Thad and Bess were brought down in screams and threats of litigation, evoking the names of lawyers and aldermen, as business cards spewed like feathers in molt. Their buttocks were eaten away, until denuded pelvic bone showed through the tears in pants and dress, but the dead stopped when Bess groaned, newly revived, and they recognized in her a kindred lack of soul.
She waited at Thad’s side until he, too, roused, and together they straggled their raw bony asses upright.

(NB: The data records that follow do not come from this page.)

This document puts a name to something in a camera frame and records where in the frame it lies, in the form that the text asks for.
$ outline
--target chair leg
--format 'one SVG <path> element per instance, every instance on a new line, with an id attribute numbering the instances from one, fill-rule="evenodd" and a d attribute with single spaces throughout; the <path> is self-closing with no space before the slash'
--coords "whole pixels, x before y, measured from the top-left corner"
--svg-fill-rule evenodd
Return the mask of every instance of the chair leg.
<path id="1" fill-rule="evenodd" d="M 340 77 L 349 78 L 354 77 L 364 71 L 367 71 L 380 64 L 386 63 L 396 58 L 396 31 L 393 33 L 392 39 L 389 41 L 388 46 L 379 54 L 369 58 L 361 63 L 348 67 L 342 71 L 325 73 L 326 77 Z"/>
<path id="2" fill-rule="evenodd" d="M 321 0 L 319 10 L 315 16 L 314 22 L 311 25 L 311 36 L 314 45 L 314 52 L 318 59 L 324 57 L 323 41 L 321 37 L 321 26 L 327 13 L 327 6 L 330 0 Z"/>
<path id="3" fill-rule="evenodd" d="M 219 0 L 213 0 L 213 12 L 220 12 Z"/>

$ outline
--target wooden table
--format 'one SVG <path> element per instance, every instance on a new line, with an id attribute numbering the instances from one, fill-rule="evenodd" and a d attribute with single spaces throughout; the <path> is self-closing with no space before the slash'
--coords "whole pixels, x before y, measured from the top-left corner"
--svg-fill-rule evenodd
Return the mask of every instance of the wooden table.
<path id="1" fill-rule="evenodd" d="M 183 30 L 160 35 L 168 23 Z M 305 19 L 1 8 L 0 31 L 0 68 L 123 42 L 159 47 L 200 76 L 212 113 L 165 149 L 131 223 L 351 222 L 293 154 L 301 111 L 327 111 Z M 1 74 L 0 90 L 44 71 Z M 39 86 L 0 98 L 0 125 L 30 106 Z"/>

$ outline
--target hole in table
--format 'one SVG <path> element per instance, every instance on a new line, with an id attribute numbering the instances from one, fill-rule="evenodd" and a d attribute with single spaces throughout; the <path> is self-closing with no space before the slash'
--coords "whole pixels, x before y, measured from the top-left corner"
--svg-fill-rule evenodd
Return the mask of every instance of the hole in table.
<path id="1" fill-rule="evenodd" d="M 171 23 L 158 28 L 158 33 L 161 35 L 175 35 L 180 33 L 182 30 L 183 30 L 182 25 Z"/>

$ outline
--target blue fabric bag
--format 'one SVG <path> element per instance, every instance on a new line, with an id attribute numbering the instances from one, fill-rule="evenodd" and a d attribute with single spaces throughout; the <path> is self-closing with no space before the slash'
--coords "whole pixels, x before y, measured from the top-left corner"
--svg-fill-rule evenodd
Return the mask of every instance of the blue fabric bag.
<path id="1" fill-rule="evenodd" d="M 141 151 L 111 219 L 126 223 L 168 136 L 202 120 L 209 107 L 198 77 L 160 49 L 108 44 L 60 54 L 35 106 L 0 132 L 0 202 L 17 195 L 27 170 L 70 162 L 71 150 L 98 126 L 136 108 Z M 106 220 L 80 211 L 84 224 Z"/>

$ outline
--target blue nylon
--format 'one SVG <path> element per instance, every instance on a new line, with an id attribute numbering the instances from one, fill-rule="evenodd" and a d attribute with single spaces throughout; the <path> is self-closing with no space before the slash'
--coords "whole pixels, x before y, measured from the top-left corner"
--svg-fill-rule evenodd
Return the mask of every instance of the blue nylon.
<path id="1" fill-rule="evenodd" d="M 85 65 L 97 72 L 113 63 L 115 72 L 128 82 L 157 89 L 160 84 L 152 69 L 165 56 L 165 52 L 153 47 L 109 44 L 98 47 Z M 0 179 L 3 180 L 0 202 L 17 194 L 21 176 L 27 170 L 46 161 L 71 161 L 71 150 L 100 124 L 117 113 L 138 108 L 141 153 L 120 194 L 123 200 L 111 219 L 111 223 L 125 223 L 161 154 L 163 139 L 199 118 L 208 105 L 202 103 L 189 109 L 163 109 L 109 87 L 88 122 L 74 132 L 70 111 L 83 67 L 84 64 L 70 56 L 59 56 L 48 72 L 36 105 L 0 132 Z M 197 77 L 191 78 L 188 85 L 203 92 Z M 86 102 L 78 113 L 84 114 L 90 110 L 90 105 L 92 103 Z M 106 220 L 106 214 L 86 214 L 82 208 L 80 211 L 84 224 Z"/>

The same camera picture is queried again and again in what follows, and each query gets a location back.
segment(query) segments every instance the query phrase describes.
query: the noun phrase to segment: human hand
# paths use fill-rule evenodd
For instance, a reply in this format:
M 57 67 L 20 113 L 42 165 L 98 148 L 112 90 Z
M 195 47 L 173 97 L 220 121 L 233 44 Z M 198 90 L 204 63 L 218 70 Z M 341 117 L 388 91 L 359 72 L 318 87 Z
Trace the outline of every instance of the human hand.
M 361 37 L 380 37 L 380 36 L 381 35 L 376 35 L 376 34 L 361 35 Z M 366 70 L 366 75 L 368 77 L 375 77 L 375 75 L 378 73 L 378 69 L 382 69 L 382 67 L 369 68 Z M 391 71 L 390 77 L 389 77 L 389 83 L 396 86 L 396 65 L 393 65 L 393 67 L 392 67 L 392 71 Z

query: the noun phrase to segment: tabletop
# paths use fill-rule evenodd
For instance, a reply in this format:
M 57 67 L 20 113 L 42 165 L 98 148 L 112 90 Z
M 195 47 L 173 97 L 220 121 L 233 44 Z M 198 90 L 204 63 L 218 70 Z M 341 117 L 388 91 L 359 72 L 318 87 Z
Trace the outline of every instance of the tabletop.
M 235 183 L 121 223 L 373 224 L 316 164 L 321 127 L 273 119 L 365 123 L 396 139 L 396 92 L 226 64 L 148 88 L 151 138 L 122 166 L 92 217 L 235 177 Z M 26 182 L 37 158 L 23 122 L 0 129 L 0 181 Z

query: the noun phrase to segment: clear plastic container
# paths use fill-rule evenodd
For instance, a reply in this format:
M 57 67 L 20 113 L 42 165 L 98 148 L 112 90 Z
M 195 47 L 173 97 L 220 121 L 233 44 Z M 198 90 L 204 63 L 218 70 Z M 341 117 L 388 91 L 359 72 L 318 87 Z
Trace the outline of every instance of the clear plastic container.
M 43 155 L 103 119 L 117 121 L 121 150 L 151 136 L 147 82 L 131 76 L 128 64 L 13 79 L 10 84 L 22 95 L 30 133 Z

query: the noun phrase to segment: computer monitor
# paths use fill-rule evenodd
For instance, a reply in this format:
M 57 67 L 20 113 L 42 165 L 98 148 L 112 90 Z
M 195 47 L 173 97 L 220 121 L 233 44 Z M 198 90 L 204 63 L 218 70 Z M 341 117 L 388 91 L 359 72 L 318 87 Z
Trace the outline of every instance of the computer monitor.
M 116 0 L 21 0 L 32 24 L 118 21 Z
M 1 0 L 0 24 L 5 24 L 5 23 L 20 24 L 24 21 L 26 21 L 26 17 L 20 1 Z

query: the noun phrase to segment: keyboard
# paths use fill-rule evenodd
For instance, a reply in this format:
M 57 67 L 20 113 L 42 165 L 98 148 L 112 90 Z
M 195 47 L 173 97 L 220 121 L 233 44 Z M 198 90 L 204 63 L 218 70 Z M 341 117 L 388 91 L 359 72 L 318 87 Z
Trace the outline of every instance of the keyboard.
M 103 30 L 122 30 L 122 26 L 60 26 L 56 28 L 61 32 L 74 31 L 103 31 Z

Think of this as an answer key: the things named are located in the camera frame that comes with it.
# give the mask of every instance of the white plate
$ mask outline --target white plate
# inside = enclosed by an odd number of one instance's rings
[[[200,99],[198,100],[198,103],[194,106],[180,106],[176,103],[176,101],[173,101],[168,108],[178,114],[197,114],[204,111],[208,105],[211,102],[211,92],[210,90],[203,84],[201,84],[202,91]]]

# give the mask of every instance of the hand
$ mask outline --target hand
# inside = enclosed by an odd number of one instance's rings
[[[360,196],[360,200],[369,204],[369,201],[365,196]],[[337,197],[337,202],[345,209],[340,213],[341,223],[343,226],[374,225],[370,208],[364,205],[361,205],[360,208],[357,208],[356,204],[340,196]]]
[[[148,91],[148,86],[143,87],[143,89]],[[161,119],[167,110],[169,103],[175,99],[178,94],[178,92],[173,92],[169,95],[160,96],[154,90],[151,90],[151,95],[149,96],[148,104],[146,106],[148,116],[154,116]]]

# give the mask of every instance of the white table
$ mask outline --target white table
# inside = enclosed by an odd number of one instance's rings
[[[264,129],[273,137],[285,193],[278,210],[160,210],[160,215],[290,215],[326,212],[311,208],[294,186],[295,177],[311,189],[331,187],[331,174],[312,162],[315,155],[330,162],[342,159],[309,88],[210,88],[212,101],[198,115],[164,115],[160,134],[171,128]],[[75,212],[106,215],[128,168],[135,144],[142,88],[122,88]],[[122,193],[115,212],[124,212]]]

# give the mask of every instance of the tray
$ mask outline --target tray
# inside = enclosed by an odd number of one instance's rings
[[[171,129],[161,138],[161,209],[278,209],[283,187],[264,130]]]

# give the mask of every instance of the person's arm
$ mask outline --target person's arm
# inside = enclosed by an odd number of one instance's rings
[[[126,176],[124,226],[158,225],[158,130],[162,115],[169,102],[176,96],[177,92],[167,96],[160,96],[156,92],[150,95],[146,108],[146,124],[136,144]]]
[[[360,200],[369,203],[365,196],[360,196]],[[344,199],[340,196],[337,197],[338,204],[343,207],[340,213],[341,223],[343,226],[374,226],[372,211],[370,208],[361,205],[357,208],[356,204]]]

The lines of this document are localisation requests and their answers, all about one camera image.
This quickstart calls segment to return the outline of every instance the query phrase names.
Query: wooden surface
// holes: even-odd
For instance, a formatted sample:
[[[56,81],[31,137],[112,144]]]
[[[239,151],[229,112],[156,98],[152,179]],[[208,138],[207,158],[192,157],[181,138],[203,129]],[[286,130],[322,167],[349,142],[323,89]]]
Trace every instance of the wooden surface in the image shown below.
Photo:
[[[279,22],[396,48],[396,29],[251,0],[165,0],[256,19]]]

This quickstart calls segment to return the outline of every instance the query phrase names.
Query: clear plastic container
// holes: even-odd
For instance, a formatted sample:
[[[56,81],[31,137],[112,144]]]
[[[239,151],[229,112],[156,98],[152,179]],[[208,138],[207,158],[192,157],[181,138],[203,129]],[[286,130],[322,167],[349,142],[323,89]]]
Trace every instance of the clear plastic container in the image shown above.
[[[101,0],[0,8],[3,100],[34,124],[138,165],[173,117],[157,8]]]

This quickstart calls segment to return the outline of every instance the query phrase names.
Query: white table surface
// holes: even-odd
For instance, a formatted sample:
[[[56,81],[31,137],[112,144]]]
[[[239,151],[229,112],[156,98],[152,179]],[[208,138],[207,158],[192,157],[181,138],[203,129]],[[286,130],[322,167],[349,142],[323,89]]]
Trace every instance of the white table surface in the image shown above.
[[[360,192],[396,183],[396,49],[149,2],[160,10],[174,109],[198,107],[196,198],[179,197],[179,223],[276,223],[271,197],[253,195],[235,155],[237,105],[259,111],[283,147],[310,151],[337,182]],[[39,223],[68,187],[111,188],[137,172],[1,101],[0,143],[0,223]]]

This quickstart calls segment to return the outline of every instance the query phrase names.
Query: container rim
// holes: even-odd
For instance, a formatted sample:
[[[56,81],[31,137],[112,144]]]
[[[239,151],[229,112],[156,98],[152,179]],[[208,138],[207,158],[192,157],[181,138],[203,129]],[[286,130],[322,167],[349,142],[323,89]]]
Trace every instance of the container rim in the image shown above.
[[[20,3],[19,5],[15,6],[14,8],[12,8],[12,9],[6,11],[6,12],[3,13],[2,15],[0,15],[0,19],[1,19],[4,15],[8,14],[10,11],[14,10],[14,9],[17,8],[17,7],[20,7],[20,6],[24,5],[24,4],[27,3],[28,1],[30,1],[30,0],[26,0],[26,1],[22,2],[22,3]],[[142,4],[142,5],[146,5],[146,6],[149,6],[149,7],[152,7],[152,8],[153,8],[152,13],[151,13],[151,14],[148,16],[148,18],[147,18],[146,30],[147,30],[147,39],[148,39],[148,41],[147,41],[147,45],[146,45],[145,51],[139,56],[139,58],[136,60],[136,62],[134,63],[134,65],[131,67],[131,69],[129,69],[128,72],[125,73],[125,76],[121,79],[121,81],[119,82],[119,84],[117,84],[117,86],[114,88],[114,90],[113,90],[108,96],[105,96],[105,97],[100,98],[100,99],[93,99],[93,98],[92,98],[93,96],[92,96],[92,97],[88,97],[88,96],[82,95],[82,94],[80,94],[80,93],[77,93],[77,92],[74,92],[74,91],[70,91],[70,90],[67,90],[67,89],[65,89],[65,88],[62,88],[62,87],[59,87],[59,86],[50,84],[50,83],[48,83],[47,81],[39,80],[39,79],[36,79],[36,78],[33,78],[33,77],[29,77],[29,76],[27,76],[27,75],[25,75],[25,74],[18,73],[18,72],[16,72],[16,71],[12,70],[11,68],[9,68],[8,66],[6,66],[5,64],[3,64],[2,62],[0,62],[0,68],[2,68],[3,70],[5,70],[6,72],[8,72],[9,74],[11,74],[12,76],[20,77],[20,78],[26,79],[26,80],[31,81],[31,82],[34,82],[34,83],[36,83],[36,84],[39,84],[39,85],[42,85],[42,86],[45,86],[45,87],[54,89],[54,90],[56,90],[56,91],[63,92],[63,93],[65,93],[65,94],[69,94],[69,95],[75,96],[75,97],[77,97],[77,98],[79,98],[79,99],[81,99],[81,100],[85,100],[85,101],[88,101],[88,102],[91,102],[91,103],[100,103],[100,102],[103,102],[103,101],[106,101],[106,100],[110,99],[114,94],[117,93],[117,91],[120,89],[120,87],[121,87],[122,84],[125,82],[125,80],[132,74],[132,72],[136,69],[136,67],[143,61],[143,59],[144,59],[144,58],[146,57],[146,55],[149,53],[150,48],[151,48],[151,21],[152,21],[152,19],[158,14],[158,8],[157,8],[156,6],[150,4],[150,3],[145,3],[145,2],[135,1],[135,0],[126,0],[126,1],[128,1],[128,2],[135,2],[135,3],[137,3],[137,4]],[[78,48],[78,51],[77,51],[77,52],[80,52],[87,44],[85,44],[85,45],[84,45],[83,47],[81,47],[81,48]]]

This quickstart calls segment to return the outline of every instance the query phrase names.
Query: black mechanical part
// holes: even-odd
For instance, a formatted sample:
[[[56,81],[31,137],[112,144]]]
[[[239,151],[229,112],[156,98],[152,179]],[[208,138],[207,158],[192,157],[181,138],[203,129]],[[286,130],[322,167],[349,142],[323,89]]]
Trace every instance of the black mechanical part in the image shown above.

They returned to one restaurant, together still and forever, and they never even knew the difference.
*
Quick, now. Wake up to the sound of maggot jaws but I realize it’s just another flashback. Got to rub the head before dreams sink seeds too deep and become the reality. Maggots eat their way back out. I assume it hurts, but might be a cure for narcolepsy.
Stumble out into the street in the gray deathly morning, a sky like moldy old cheese and winds full of sand to scour loose skin from brittle bones. “Bring out your dead,” the meatwagon on morning rounds. The bonegrinder pulls her lever whenever they get one. Got to maintain warmblood order in Tartarus until Dr. Amway’s proper conditioning reintegrates the meatfolk back into my world. Like I really want them? Just another new immigrant to hate, or hire, depending on your politics.
Bonegrinder grins. The mulch makes wonderful fertilizer, all that bone meal. Calcium is our friend.
Crying children sit filthy and naked around dead televisions with gutted insides, fires burning in the cavities, fed by random books. New billboard goes up, blue collar joes hoisting like the flag on Iwo Jima, says I AM NOT RESPONSIBLE, giant red letters. Another in the next block:
WHAT ARE YOU LOOKING AT?
Prostitutes linger exhausted around red-lit houses after a long night, bungee cord labia snapping in the dawn. “Disease-free,” they call. “Checked every other Monday. Come on, you got something better to do? Our pussies moan like the Gyuto Monks.”
Too fast now, at the perimeter wall before I know it. Up and on top, I balance between worlds. Stare over the desert, burnt brown like shoveled ashtrays. They move out there, they swim in it, they eat it because they can’t get to us. They eat sand and shit glass. A million of them now, too stupid to climb the wall, but maybe not so stupid after all … patient, they know we’ll come to them eventually. We still the ones winding all the clocks.
A thousand fathers sire a thousand offspring, a thousand mothers gagging on placental screams in the wretched morning. A thousand whipping boys cover their asses and weep with midnight despair, crying, “This is the life you gave me? This is what you wanted me for? You offer me nothing more than this?”
“We did the best we could.”
“Ignorance is no defense in the eyes of the law of nature. ‘tis better to create than merely to consume.”
From my pocket I pull the works, syringe filled with extract of bootleg meatgirl five blocks back. Never paid money for one before. Why had I started now, of all days?
Slap the arm and rouse the vein, lazy worm that it is. I probe around with the needle, more than I need, long after the vein is found. Deeper
— deeper.
There is a corpse under my skin, just waiting to get out.
I’ll find it.
Before it find me.
Death be not proud … just prompt, a definitive end. And you know me, I’m easily satisfied.